◆ REQUIRED WORK
Reproduce the records below exactly, leaving out any pictures.

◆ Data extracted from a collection
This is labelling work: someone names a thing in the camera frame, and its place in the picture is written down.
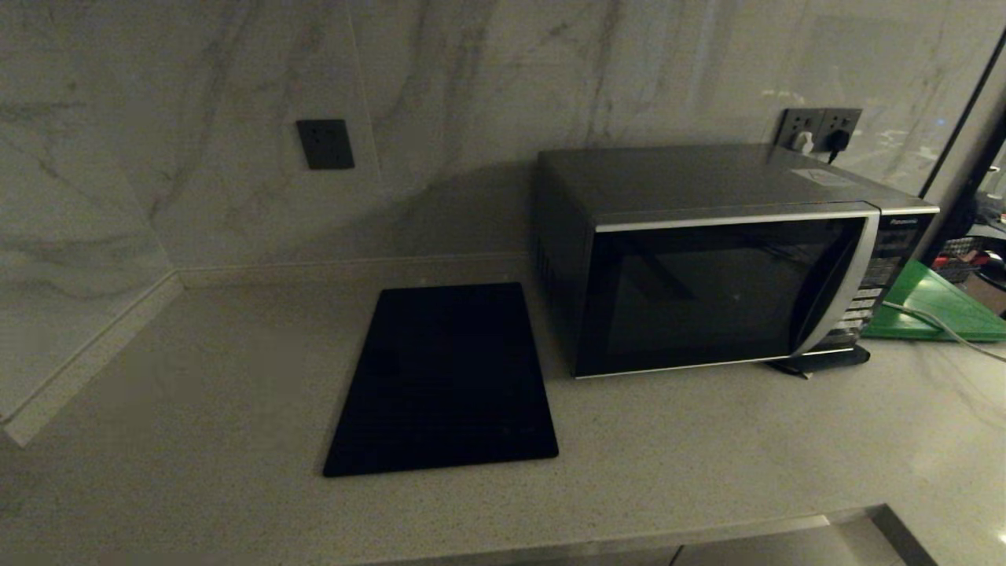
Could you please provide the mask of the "silver black microwave oven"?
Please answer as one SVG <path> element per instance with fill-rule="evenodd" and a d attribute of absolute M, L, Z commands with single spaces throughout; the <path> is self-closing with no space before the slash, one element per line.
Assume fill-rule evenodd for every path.
<path fill-rule="evenodd" d="M 880 212 L 876 244 L 841 322 L 812 351 L 757 362 L 791 375 L 867 361 L 869 354 L 859 345 L 863 330 L 919 247 L 938 207 L 770 145 L 540 153 L 531 177 L 531 243 L 569 373 L 598 226 L 783 214 L 795 208 L 823 211 L 844 203 L 865 203 Z"/>

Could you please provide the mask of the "black induction cooktop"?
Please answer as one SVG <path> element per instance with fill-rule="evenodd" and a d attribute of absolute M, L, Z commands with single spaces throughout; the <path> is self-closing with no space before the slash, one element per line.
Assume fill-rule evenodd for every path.
<path fill-rule="evenodd" d="M 381 291 L 324 477 L 559 453 L 520 282 Z"/>

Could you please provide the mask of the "green cutting board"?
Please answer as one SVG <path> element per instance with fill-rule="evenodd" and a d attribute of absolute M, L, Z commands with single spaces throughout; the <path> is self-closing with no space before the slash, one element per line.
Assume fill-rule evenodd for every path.
<path fill-rule="evenodd" d="M 884 300 L 934 315 L 970 343 L 1006 343 L 1006 320 L 917 261 L 906 264 Z M 862 336 L 874 340 L 953 340 L 940 326 L 885 305 L 876 309 Z"/>

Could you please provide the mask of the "metal shopping cart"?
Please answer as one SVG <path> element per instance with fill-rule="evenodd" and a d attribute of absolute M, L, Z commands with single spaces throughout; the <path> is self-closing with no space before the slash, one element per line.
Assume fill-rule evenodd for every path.
<path fill-rule="evenodd" d="M 1006 239 L 970 236 L 942 244 L 931 269 L 948 282 L 962 285 L 992 262 L 992 255 L 1006 260 Z"/>

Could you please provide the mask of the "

◆ OUTPUT OF THE TASK
This is labelling work: someone names a thing in the camera frame, and its place in the picture is written down.
Could you please provide the mask of the "silver black microwave oven"?
Please answer as one SVG <path> element per instance with fill-rule="evenodd" and a d attribute of absolute M, L, Z commands with single spaces throughout; the <path> is self-closing with no space before the slash, one element per line.
Assume fill-rule evenodd for every path.
<path fill-rule="evenodd" d="M 880 212 L 876 244 L 841 322 L 812 351 L 757 362 L 791 375 L 867 361 L 869 354 L 859 345 L 863 330 L 919 247 L 938 207 L 770 145 L 540 153 L 531 177 L 531 243 L 569 373 L 598 226 L 783 214 L 795 208 L 823 211 L 844 203 L 865 203 Z"/>

Could you please provide the mask of the "black induction cooktop"?
Please answer as one SVG <path> element per instance with fill-rule="evenodd" and a d attribute of absolute M, L, Z commands with single spaces throughout; the <path> is self-closing with no space before the slash, one element per line.
Assume fill-rule evenodd for every path.
<path fill-rule="evenodd" d="M 381 291 L 324 477 L 559 453 L 520 282 Z"/>

Could you please provide the mask of the "green cutting board"?
Please answer as one SVG <path> element per instance with fill-rule="evenodd" and a d attribute of absolute M, L, Z commands with single spaces throughout; the <path> is self-closing with no space before the slash, one element per line.
Assume fill-rule evenodd for every path.
<path fill-rule="evenodd" d="M 884 300 L 934 315 L 970 343 L 1006 343 L 1006 320 L 917 261 L 906 264 Z M 862 336 L 874 340 L 953 340 L 940 326 L 885 305 L 876 309 Z"/>

Could you please provide the mask of the "metal shopping cart"?
Please answer as one SVG <path> element per instance with fill-rule="evenodd" and a d attribute of absolute M, L, Z commands with single spaces throughout; the <path> is self-closing with no space before the slash, one element per line.
Assume fill-rule evenodd for every path.
<path fill-rule="evenodd" d="M 1006 239 L 970 236 L 942 244 L 931 269 L 948 282 L 962 285 L 992 262 L 992 255 L 1006 260 Z"/>

Could you please provide the mask of the "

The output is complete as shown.